ホールデムやオマハとかなり違うので、ショートデッキをプレーするときには意識するといいでしょう。
アウツ(枚) | 例 | ターン(%) | リバー(%) | ターン+リバー(%) |
2 | セットを引く | 5.88 | 6.06 | 11.59 |
3 | 1オーバー | 8.82 | 9.09 | 17.11 |
4 | GSSD | 11.76 | 12.12 | 22.46 |
5 | FD | 14.71 | 15.15 | 27.63 |
6 | 2オーバー | 17.65 | 18.18 | 32.62 |
8 | OESD、FD+GSSD | 23.53 | 24.24 | 42.07 |
11 | FD+OESD | 32.35 | 33.33 | 54.90 |
こう見ると、フラッシュドローを引ける確率がホールデムに比べて低いのが分かります。
一方で、他のドローはかなり引きやすくなっているので、ドローに捲られやすい分散の大きいゲームだということが分かります。
勝率は「3%5%の法則」で求まりそう!
ショートデッキをプレーするにあたって、覚えておいてほしいのが3%5%の法則です。

- アウツの枚数×3%が次にアウツを引ける確率の近似値になる
- アウツの枚数×5%がターンとリバーのどちらかでアウツを引く確率の近似値になる
例えば、ターンでフラッシュドローの5アウツを持っている場合、リバーでフラッシュを引く確率は5×3=15%と見積もることが出来ます。
ホールデムの時のように、近似できる根拠を考えてみましょう。
ターンでアウツがx枚の時、リバーでアウツを引ける確率はx/33です。
分母と分子に3を掛けると3x/99となり、3x%がアウツを引ける確率の近似値になります。

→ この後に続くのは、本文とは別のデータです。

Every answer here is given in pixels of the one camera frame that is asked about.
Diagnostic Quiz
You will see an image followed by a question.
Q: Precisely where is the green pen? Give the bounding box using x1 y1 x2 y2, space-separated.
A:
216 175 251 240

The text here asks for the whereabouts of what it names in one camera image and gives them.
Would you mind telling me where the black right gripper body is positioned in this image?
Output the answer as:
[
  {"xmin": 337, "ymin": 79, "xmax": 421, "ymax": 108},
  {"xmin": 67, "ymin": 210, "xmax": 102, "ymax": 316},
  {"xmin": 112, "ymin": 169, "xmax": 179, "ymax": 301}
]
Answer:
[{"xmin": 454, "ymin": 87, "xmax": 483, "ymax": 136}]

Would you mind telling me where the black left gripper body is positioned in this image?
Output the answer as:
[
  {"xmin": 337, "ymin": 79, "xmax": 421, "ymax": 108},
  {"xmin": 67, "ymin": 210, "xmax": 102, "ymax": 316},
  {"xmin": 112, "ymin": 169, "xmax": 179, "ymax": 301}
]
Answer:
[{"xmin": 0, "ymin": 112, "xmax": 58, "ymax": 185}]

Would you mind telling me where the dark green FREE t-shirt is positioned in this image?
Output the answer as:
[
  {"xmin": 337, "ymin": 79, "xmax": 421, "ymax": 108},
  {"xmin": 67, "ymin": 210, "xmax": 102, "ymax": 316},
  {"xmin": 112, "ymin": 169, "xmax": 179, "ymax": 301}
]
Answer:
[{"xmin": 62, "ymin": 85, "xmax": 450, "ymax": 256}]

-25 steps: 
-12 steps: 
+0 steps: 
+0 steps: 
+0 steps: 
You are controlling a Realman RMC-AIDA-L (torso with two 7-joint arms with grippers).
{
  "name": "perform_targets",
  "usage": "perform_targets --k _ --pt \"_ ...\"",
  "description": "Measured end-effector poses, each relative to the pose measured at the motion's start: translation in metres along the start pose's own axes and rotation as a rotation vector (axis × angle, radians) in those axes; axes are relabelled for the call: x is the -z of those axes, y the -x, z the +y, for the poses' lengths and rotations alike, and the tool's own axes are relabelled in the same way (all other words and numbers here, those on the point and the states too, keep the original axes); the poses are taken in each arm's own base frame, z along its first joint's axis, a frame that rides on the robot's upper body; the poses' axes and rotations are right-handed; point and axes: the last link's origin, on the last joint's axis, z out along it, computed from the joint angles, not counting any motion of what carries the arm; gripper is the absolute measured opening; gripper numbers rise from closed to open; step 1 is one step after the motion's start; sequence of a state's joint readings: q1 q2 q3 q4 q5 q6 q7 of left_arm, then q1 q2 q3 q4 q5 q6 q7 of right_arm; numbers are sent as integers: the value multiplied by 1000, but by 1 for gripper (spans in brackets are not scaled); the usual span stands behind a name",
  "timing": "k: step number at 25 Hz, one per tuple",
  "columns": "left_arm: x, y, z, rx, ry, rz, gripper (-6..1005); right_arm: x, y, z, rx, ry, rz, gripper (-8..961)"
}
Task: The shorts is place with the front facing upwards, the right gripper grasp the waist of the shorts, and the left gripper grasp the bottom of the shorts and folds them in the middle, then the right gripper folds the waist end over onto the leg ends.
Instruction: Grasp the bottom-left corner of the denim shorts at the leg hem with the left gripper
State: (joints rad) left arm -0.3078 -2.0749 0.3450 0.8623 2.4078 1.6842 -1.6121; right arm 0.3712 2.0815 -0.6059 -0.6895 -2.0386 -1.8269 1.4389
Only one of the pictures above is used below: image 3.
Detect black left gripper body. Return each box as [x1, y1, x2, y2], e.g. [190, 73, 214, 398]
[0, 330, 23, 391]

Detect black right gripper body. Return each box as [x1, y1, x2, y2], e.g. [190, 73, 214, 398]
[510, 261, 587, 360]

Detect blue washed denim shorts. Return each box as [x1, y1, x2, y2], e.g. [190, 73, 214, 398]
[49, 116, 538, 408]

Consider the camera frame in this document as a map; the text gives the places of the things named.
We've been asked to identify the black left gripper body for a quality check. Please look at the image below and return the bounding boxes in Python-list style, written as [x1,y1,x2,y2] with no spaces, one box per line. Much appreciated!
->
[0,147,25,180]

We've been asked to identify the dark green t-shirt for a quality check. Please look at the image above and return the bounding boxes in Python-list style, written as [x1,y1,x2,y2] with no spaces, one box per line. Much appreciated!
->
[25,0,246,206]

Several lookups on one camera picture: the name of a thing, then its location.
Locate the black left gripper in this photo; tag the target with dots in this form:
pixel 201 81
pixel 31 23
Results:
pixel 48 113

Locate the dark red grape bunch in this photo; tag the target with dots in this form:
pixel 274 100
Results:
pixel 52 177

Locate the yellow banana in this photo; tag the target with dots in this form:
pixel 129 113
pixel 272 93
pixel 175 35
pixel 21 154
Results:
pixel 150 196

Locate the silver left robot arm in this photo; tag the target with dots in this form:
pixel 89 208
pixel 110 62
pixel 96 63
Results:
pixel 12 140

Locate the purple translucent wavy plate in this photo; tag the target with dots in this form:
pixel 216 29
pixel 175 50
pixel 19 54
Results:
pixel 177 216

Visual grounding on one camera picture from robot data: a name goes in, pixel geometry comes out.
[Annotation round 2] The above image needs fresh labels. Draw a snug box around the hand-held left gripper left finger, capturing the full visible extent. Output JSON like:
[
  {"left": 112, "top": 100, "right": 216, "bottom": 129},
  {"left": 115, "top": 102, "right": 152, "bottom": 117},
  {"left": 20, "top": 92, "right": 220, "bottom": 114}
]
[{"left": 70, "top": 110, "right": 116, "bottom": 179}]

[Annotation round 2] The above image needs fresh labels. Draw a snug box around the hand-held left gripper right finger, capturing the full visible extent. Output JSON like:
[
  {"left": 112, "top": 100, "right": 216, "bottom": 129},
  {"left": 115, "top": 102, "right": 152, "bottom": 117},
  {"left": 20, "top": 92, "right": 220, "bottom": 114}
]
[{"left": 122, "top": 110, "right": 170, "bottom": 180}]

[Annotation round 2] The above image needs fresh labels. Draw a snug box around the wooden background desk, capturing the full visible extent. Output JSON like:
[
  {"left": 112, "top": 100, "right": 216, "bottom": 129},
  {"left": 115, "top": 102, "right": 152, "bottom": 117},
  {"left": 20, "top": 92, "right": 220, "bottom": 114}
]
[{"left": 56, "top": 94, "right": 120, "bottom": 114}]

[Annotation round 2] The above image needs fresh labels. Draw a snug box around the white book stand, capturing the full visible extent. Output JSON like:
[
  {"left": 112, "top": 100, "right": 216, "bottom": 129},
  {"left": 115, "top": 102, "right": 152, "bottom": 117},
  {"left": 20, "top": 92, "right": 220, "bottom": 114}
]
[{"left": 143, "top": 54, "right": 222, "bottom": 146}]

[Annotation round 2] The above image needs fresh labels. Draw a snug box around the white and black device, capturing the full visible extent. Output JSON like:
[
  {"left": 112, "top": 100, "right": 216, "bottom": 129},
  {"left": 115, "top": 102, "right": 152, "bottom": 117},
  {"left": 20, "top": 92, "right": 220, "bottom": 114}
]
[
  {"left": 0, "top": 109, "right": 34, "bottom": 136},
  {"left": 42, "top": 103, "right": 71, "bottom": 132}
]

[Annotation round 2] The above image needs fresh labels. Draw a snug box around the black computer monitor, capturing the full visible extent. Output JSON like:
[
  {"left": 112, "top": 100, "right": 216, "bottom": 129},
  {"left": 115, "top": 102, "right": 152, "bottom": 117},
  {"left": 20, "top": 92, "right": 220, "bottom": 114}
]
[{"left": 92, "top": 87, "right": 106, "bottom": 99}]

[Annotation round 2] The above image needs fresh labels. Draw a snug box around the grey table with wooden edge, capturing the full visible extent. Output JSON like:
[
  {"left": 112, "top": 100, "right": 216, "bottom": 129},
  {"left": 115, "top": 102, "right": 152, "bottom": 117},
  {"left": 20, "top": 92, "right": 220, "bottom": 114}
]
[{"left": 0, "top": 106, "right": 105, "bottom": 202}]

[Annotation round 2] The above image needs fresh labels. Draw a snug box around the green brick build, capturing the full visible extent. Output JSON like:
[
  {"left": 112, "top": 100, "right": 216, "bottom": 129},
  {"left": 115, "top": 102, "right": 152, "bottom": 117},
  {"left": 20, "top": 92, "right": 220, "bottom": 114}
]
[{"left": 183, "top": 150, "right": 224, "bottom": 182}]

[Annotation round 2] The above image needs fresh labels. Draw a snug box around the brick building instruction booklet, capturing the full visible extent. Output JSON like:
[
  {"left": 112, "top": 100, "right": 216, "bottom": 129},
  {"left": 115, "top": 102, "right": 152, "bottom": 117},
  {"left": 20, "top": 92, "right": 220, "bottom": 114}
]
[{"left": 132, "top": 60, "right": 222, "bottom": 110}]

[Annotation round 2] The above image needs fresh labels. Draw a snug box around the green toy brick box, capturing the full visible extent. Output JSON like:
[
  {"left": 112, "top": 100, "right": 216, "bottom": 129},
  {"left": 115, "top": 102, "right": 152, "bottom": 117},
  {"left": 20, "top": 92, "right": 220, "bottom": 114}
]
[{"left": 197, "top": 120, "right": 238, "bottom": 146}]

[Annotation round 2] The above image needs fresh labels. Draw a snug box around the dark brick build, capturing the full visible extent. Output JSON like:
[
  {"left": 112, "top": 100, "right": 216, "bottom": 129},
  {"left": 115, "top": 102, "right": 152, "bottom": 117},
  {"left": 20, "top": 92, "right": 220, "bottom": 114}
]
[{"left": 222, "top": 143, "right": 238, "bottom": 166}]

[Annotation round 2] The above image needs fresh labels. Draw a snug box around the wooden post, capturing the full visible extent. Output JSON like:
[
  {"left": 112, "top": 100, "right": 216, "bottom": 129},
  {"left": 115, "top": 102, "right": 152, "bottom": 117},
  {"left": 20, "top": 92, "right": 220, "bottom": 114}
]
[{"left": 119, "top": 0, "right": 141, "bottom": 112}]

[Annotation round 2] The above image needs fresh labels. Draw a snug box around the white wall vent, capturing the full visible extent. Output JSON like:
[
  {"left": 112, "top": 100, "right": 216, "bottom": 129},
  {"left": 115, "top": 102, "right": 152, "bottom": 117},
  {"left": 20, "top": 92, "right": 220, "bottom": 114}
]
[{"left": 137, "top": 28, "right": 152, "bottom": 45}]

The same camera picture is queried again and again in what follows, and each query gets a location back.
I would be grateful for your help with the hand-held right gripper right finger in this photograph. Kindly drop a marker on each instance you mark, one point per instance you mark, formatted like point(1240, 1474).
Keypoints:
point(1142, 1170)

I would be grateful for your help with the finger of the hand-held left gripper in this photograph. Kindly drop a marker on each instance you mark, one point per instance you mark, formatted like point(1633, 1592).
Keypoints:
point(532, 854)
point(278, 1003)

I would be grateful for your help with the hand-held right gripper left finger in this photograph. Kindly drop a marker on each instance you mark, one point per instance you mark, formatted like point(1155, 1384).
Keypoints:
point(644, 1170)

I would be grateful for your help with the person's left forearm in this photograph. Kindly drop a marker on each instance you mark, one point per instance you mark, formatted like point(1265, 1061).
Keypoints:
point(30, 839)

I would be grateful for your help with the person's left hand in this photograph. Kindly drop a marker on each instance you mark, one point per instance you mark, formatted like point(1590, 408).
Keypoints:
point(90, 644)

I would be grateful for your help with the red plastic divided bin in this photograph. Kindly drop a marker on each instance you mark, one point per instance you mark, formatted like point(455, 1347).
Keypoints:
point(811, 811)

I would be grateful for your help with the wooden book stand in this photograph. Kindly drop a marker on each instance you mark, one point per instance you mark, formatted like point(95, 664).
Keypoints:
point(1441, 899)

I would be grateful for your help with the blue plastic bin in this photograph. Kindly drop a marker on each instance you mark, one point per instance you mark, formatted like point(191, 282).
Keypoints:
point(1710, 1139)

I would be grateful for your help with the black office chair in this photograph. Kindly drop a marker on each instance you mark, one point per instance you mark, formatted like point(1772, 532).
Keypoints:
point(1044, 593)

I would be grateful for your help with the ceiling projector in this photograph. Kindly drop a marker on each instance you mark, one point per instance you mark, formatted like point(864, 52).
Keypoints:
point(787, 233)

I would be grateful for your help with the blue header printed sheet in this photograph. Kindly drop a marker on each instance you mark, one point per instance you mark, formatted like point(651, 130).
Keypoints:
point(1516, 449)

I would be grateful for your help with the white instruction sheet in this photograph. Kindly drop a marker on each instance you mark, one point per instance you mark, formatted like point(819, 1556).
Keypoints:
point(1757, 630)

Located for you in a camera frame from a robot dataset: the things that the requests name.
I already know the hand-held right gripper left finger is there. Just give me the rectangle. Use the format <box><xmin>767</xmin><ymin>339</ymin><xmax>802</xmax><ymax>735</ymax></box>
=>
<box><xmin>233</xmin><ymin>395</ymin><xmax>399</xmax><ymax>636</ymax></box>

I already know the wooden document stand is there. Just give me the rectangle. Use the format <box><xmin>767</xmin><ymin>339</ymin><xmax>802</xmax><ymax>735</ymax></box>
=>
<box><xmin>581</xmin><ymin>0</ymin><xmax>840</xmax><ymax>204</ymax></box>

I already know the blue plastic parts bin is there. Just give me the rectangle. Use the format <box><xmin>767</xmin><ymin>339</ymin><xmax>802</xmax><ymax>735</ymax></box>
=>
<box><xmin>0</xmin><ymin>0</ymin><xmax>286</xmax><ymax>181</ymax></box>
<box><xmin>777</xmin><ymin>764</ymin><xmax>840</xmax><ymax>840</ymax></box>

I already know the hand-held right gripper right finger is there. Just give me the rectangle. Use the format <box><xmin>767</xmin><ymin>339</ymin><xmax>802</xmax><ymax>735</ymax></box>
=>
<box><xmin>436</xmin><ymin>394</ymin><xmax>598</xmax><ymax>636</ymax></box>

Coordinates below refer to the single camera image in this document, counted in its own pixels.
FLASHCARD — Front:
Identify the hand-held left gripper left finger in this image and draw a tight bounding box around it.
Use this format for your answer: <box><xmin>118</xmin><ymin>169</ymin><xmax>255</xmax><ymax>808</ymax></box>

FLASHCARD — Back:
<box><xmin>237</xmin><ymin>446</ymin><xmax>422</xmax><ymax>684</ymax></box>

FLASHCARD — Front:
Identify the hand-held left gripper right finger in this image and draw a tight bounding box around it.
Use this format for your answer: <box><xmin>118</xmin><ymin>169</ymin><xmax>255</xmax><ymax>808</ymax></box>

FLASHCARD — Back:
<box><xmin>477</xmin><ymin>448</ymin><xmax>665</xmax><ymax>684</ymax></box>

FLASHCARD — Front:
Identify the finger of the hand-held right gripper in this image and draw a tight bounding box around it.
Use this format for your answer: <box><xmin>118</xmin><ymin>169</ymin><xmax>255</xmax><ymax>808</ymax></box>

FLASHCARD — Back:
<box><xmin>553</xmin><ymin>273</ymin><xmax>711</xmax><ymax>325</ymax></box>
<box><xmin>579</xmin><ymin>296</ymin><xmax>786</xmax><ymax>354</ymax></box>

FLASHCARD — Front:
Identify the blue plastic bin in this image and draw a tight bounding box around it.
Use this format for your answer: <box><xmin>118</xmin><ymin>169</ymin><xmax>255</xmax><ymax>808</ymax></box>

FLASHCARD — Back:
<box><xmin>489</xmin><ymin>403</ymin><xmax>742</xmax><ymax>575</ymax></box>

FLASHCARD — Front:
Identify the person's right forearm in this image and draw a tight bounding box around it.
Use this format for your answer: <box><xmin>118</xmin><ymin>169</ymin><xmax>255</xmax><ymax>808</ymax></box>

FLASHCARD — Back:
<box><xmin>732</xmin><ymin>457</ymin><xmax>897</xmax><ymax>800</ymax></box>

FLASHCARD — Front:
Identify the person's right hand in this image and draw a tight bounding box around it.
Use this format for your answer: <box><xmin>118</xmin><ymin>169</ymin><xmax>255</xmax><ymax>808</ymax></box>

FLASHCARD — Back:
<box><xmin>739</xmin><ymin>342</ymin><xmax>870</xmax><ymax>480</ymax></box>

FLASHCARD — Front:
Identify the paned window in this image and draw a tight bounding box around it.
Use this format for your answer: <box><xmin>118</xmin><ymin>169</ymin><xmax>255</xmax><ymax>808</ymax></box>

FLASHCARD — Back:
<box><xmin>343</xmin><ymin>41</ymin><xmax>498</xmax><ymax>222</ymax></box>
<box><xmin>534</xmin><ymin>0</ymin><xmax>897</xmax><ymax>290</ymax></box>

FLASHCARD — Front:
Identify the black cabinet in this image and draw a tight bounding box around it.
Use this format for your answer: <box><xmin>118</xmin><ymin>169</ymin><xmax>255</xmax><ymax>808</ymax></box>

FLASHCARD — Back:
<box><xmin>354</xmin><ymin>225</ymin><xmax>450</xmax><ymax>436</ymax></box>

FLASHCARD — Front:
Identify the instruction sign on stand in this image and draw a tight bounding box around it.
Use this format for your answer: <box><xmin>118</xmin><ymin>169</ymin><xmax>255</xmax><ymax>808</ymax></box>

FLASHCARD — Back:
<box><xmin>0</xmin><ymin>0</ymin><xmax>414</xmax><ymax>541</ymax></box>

フロップにおける分母も34×3=102と100とあまり変わらないので同様の近似ができます。
ショートデッキのアウツの練習問題
ここではショートデッキのアウツから勝率を求める問題を2問出題します。
ショートデッキに挑戦する前に、是非一度チャレンジしてみてくださいね!
問題①
あなたはJ♠J♦を持っています。
ターンで:T♣6♥7♥J♥
相手がA♥9♥を持っている時、あなたのアウツは何枚でしょうか?
J♣の1枚だけです。
先ほど紹介したように、ショートデッキはフルハウスよりフラッシュのほうが強いゲームです。
ですから、フルハウスになるカードは全てドローイングデッドです。
問題②
あなたはA♦K♦を持っています。
フロップ:T♦J♥7♦
フロップでオールインになり、相手のハンドが9♠8♠でした。
あなたのアウツは何枚で、勝率はどれくらいでしょうか?
アウツは8枚で、勝率は42.07%です。
あなたが9♠8♠に勝つには、上ストレートになるQか♦が必要です。
よって、6♦8♦9♦J♦Q♦Q♥Q♠Q♣の8枚がアウツになります。
8アウツの時の勝率表から、勝率は42.07%と求まります。
8×5%=40%くらいと見積もれていれば大体OK。
ポーカーのアウツを数えて確率的に正しい判断をしよう!
ポーカーのアウツを数えることは、期待値を求めるうえで、最も基本的な手順です。
ポーカーが上手なプレイヤーはアウツと確率の関係を、知識あるいは感覚として身に付けています。
この確率の知識はポーカーのルールによって異なってくるので、新しくポーカーを覚える際はアウツと勝率の知識をインプットするといいですよ!